Avec ces modèles, Renault s’adresse particulièrement à ses clients disposant d’une
flotte de véhicules, et soucieux de réduire les émissions de CO2 de leurs véhicules.
Renault considère les biocarburants comme l’une des solutions les plus efficaces et
économiques pour maîtriser les émissions de CO2 à moyen terme, du fait de la facilité
d’appliquer ces technologies à des véhicules de grande série. Dans l’approche dite du « puits à la roue », leur bilan global est plus intéressant que celui des carburants
traditionnels : comparée à un moteur diesel, la réduction des rejets de CO2 d’un moteur
fonctionnant avec un taux de 30 % de biodiesel peut, selon la source végétale utilisée,
atteindre près de 20 %. Issus des végétaux ou de la biomasse, ils constituent de plus
une énergie renouvelable et diversifiée, qui permet de limiter la dépendance énergétique
aux carburants fossiles.
Le biodiesel ne représente cependant que l’une des facettes de la gamme de
biocarburant proposée par Renault. En 2007, Renault sera l’un des seuls constructeurs
automobiles à offrir à ses clients en Europe une double offre de véhicules compatibles
aux biocarburants. En plus de Trafic 2.0 dCi B30 et de Master 2.5 dCi B30, Renault
commercialisera au printemps 2007 une Mégane 1.6 16v 110 ch roulant au
bioéthanol E85.
Le « puits à la roue »
Afin de comprendre l’intérêt écologique des biocarburants par rapport aux carburants
d’origine fossile, il convient de se placer dans une approche globale, dite du « Puits à la
roue ». Celle-ci permet de dresser un bilan complet des émissions de CO2, depuis la
production du carburant jusqu’à sa consommation lors de l’utilisation du véhicule. Dans
le cas des carburants fossiles, le CO2 est émis pendant les phases de production
(extraction et raffinage du pétrole), de transport et d’utilisation du véhicule. Les
biocarburants étant issus de la biomasse, le CO2 émis par un véhicule roulant au
biodiesel est celui qui a été absorbé par les plantes (phénomène de photosynthèse) qui
ont servi à sa production. Le CO2 absorbé par la plante lors de sa croissance peut ainsi
être soustrait au total des émissions. L’utilisation des ressources locales pour la
production des biocarburants permet également de limiter les émissions de CO2 liées à
l’acheminement des carburants (transport maritime ou routier) vers les sites de
distribution. Le bilan global des biocarburants est ainsi beaucoup plus intéressant que
celui des carburants traditionnels.

En complément de ses applications dans le domaine des biocarburants, Renault s’est
engagé à développer une palette de technologies économiquement abordables pour ses
clients. Ces technologies permettront de baisser les émissions de CO2 de ses véhicules
et de limiter le réchauffement climatique. Dans ce but, Renault étudie une solution de mobilité basée sur l’énergie électrique et travaille sur la mise au point d’une pile à
combustible dans le cadre de l’Alliance. L’objectif visé par Renault est de figurer parmi
les 3 meilleurs constructeurs automobiles mondiaux pour les émissions de CO2.

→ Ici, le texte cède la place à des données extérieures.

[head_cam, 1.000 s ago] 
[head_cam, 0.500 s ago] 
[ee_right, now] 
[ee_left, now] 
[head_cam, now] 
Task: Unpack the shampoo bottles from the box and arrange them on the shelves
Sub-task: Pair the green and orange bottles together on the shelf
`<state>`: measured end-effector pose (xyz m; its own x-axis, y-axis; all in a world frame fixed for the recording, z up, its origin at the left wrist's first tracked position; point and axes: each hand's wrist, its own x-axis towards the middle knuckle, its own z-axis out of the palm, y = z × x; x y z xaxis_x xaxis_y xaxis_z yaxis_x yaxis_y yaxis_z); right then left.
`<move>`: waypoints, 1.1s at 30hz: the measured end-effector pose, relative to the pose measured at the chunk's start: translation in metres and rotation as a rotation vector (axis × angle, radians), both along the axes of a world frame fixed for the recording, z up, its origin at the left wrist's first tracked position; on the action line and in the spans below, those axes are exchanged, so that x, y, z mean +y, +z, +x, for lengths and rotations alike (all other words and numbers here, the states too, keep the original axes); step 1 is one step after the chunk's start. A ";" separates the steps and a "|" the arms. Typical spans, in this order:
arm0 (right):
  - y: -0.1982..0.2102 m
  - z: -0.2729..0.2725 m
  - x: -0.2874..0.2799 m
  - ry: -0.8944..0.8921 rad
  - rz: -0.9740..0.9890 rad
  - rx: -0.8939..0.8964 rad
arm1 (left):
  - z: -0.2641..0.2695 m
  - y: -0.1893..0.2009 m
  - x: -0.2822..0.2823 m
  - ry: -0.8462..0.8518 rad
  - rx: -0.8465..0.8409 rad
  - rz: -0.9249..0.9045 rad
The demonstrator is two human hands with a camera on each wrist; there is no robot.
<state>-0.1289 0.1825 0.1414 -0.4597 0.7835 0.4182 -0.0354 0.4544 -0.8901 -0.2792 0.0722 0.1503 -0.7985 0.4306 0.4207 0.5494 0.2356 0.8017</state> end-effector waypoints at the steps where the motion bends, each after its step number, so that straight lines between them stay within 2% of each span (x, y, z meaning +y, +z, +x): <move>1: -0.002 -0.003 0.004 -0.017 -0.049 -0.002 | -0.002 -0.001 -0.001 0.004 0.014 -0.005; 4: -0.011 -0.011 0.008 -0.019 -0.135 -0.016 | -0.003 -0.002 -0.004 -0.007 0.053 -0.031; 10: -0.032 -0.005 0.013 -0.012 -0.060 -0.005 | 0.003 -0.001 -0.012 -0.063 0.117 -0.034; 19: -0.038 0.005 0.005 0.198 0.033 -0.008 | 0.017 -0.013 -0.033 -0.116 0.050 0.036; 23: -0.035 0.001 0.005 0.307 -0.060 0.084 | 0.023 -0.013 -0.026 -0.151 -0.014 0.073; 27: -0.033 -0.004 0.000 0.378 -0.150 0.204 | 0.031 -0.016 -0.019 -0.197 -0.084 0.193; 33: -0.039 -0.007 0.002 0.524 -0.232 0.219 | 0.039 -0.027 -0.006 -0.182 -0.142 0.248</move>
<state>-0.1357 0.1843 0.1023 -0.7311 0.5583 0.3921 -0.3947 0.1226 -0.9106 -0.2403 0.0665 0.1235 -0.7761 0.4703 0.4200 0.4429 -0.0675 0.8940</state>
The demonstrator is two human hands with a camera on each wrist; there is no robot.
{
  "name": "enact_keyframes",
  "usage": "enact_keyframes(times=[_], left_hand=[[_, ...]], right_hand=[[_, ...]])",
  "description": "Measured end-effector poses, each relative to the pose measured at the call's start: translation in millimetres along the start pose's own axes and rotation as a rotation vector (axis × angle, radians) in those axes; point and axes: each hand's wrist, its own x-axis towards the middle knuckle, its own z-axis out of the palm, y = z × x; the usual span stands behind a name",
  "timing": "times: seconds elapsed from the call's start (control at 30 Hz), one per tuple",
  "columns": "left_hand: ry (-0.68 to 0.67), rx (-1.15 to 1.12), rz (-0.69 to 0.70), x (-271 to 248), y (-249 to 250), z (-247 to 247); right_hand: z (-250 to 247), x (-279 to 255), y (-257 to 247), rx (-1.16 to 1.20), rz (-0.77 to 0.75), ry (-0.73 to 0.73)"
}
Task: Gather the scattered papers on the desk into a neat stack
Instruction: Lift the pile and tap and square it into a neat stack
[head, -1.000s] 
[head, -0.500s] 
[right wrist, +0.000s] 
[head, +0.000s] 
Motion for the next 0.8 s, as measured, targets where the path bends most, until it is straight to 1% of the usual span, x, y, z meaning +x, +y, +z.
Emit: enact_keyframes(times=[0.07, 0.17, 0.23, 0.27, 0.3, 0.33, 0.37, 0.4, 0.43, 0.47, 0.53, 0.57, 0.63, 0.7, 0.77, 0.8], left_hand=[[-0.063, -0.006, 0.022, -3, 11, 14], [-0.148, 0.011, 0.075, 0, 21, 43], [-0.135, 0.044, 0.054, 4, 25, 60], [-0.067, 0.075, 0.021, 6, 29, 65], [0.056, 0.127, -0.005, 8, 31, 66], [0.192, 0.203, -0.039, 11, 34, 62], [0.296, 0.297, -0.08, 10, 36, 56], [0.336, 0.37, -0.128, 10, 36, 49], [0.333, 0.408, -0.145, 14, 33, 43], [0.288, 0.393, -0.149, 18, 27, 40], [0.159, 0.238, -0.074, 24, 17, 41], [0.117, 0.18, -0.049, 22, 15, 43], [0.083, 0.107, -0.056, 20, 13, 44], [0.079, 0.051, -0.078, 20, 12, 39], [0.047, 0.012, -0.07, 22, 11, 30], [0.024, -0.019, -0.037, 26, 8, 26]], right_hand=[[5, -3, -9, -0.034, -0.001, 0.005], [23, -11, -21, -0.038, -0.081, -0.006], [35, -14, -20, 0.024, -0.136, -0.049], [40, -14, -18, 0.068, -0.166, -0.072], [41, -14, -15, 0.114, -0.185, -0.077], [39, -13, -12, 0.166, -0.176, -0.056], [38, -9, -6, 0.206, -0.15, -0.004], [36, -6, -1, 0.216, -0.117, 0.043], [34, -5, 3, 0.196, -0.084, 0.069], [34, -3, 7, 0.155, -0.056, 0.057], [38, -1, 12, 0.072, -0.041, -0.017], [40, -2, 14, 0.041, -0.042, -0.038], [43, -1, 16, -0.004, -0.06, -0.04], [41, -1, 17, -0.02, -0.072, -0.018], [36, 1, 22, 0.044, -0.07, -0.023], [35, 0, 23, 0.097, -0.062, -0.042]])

(1) Le biodiesel est un ester méthylique d’huile végétale. A partir de plantes oléagineuses,
principalement le colza et le tournesol en Europe, mais aussi le soja ou la palme dans d’autres
régions du monde, on extrait de l’huile que l’on fait réagir avec du méthanol (procédé dit de
« transestérification »). On obtient ainsi du biodiesel que l’on mélange au gazole. Lorsque la
proportion de biodiesel dans le gazole atteint 30%, on parle de B30.